[Extracted entries]
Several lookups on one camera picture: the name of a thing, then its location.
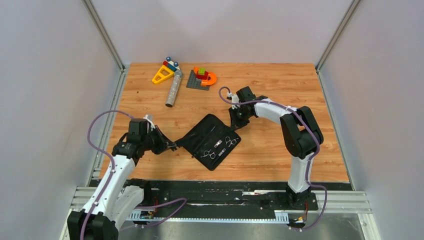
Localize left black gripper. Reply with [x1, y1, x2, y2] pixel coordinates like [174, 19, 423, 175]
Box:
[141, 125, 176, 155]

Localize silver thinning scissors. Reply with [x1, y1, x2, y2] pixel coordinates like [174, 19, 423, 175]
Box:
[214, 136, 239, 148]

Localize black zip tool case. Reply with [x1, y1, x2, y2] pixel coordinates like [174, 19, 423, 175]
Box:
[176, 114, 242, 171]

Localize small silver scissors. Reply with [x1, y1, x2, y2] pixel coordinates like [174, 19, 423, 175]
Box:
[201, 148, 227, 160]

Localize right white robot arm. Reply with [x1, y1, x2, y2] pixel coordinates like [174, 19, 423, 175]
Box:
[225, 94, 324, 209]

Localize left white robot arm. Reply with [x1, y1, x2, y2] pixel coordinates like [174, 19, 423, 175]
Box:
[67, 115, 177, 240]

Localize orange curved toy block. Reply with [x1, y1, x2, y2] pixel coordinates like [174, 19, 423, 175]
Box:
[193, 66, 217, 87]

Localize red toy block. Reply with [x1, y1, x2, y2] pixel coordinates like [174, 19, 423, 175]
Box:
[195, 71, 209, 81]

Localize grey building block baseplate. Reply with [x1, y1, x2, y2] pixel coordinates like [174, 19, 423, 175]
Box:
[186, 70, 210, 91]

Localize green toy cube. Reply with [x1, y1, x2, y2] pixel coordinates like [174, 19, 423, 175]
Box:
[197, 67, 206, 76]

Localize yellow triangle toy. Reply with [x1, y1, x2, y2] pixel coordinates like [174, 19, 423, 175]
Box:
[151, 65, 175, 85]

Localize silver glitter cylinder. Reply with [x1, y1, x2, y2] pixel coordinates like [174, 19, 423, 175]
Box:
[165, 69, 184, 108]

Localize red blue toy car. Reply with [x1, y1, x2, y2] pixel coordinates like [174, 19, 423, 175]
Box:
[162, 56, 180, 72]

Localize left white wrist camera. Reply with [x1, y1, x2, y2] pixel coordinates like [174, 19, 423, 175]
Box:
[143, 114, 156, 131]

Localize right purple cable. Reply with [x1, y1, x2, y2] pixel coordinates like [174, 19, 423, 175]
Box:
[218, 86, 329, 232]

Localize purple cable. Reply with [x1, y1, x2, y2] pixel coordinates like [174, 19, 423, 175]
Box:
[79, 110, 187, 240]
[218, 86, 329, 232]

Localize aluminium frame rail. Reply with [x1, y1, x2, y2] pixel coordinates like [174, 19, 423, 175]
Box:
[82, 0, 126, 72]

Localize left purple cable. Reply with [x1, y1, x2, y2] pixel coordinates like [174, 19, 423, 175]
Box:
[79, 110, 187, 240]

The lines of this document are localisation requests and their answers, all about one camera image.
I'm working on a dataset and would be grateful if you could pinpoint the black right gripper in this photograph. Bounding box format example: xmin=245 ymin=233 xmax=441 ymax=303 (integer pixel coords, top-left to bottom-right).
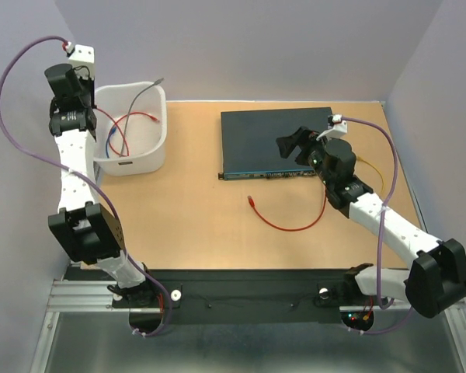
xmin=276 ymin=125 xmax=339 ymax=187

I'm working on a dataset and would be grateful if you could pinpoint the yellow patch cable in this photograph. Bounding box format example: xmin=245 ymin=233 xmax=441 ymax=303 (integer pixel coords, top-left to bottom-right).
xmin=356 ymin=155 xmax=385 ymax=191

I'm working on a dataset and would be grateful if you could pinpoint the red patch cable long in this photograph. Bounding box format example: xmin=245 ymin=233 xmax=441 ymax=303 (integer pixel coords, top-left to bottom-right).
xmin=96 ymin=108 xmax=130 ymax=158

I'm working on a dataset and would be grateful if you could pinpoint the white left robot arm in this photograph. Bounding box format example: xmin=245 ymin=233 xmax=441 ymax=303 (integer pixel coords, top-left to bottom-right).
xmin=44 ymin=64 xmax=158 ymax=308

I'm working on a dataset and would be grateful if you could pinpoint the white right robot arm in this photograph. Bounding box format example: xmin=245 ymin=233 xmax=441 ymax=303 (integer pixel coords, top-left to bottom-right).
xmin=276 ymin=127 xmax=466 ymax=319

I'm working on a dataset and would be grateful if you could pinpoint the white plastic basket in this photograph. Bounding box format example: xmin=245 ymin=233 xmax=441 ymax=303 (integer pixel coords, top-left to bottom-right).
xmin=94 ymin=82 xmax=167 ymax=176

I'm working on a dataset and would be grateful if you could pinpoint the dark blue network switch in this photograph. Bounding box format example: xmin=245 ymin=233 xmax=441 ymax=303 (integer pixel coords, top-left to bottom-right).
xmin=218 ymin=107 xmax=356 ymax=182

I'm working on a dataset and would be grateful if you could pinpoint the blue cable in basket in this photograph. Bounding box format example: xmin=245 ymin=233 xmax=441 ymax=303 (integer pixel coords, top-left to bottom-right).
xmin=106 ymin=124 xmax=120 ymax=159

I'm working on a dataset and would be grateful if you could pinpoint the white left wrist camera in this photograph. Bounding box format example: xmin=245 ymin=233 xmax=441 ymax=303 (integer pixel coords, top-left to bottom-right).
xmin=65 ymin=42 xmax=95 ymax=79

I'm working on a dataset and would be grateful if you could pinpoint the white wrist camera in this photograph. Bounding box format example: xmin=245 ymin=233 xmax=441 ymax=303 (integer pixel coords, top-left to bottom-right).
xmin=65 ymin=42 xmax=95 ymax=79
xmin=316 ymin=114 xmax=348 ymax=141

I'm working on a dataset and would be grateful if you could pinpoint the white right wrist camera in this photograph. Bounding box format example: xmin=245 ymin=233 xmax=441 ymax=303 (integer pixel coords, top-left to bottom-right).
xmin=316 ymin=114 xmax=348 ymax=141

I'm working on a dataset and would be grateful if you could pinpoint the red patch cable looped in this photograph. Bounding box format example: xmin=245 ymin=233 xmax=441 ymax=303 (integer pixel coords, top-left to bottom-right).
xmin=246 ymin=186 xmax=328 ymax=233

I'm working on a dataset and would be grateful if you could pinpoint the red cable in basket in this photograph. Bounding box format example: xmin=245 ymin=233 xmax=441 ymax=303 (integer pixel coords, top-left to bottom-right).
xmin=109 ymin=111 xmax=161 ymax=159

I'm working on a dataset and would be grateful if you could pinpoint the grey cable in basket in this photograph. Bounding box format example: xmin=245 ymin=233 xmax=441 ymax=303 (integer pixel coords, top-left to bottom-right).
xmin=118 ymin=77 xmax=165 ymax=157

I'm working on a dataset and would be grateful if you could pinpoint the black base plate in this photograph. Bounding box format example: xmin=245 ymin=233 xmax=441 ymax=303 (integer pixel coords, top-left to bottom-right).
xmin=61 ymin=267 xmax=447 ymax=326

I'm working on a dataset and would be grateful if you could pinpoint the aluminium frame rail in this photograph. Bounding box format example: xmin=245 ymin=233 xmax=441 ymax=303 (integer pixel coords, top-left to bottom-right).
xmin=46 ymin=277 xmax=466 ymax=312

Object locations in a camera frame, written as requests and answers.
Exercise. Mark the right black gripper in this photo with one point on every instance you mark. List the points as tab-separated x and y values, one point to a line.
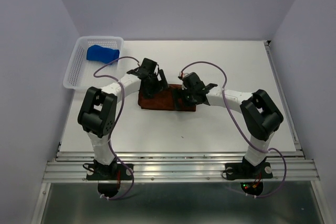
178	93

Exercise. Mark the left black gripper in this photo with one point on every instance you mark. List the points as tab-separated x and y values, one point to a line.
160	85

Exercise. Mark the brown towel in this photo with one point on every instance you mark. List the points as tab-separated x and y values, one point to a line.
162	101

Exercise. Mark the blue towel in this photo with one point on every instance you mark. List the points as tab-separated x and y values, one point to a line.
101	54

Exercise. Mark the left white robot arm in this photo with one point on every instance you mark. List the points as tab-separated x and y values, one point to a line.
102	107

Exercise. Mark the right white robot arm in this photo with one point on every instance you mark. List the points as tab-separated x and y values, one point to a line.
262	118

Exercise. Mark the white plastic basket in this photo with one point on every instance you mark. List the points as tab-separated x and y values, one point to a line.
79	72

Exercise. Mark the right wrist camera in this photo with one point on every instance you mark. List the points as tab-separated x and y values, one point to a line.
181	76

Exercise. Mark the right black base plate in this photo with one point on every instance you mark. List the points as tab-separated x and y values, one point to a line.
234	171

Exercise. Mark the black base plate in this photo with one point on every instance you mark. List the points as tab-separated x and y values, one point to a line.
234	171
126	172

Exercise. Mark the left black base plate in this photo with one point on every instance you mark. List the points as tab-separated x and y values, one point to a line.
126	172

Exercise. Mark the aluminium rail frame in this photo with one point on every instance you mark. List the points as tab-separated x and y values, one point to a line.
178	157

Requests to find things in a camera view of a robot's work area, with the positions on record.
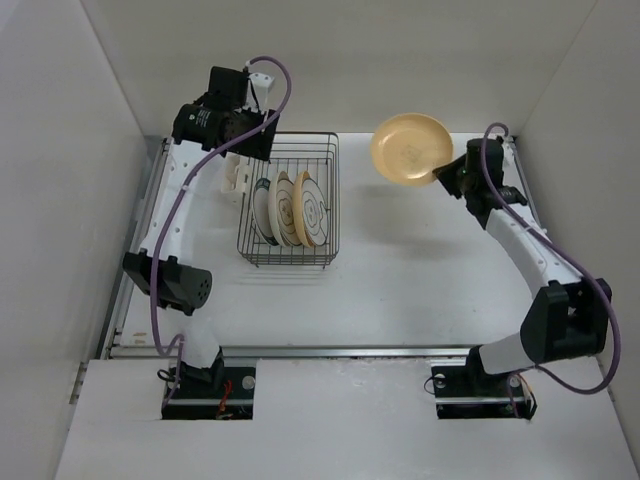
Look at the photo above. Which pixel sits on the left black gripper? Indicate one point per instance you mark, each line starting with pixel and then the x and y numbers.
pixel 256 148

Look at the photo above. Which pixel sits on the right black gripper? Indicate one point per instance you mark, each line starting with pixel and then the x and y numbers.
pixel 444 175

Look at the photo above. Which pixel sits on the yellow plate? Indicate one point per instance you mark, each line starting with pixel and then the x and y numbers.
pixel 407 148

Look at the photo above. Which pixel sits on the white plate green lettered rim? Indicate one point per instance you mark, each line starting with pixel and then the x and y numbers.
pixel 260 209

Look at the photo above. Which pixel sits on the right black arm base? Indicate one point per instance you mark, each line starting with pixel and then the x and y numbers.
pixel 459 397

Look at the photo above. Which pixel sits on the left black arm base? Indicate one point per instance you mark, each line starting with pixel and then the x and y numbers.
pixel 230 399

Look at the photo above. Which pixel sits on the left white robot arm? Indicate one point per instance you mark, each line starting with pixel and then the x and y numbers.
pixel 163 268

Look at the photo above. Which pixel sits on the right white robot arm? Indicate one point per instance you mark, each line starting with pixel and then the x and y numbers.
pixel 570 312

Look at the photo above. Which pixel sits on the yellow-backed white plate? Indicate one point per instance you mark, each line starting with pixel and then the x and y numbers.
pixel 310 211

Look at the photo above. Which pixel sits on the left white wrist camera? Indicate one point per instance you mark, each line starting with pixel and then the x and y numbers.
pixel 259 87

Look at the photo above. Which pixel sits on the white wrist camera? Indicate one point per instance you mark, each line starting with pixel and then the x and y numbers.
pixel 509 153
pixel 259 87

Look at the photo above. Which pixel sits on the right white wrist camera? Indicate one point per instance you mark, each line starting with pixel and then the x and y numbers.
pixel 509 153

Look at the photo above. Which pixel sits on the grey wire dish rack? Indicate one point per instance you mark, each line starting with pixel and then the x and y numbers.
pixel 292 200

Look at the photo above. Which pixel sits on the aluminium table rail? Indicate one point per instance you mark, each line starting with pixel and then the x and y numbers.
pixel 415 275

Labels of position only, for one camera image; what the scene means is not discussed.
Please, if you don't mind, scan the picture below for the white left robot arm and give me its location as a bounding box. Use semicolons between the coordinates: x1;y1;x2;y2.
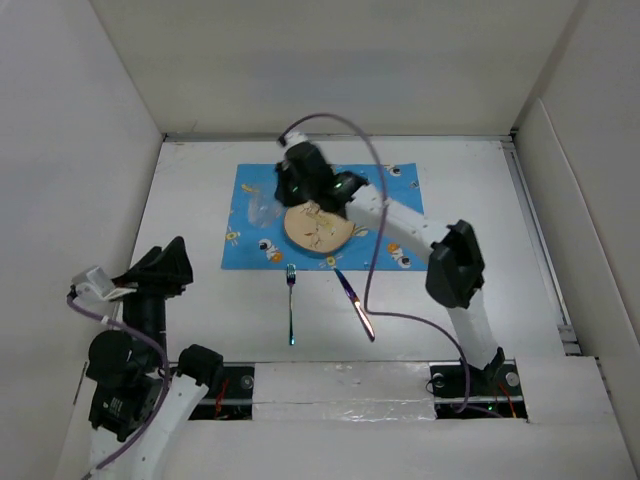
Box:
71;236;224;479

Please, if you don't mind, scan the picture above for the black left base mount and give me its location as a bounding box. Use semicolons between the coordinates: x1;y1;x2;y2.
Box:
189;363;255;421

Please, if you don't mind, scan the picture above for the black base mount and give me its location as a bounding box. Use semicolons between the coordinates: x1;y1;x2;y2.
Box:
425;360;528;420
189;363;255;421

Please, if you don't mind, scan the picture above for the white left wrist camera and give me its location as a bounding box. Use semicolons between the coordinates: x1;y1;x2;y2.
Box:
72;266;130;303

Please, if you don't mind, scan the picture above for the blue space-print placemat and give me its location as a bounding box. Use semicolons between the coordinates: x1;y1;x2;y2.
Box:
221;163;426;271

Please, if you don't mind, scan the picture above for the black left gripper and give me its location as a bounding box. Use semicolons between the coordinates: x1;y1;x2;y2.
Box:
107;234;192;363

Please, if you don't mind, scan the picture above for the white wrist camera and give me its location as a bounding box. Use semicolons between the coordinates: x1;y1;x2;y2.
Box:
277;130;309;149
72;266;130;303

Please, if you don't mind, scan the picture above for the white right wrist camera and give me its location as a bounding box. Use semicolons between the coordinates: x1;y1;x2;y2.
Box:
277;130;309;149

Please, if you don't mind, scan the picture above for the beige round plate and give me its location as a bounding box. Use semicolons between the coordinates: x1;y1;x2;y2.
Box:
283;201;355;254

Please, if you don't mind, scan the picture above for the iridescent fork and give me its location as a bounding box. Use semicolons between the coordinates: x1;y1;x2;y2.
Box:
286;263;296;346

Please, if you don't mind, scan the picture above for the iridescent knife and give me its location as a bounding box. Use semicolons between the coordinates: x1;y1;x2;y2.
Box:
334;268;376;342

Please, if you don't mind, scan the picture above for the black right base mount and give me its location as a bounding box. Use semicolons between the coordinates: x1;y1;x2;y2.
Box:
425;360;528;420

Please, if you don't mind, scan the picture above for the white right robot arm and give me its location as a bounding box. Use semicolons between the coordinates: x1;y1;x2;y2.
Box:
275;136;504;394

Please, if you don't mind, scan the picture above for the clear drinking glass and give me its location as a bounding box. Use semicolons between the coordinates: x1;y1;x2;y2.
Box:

[Task objective] Write out exactly the lines from the line containing "for the white wrist" to the end of the listing above, both included, and nothing else.

[Exercise response]
Please, if you don't mind, scan the picture above for the white wrist camera and give me its location as a bounding box. Use semicolons between the coordinates: x1;y1;x2;y2.
Box:
277;130;309;149
72;266;130;303

Please, if you don't mind, scan the picture above for the white right wrist camera and give me its location as a bounding box. Use semicolons between the coordinates: x1;y1;x2;y2.
Box:
277;130;309;149

Please, if you don't mind, scan the picture above for the beige round plate and give me its location as a bounding box. Use semicolons between the coordinates: x1;y1;x2;y2.
Box:
283;201;355;254

Please, if you don't mind, scan the picture above for the iridescent fork and give me its location as a bounding box. Use semicolons between the coordinates: x1;y1;x2;y2.
Box:
286;263;296;346

Please, if you don't mind, scan the picture above for the iridescent knife and give me its location as a bounding box. Use semicolons between the coordinates: x1;y1;x2;y2.
Box:
334;268;376;342

Please, if you don't mind, scan the picture above for the black right base mount and give me its location as a bounding box. Use semicolons between the coordinates: x1;y1;x2;y2.
Box:
425;360;528;420

Please, if you don't mind, scan the picture above for the white right robot arm and give me its location as a bounding box. Use semicolons between the coordinates: x1;y1;x2;y2.
Box:
275;136;504;394

Please, if you don't mind, scan the picture above for the clear drinking glass and give me its location as a bounding box. Use semicolons between the coordinates: x1;y1;x2;y2.
Box:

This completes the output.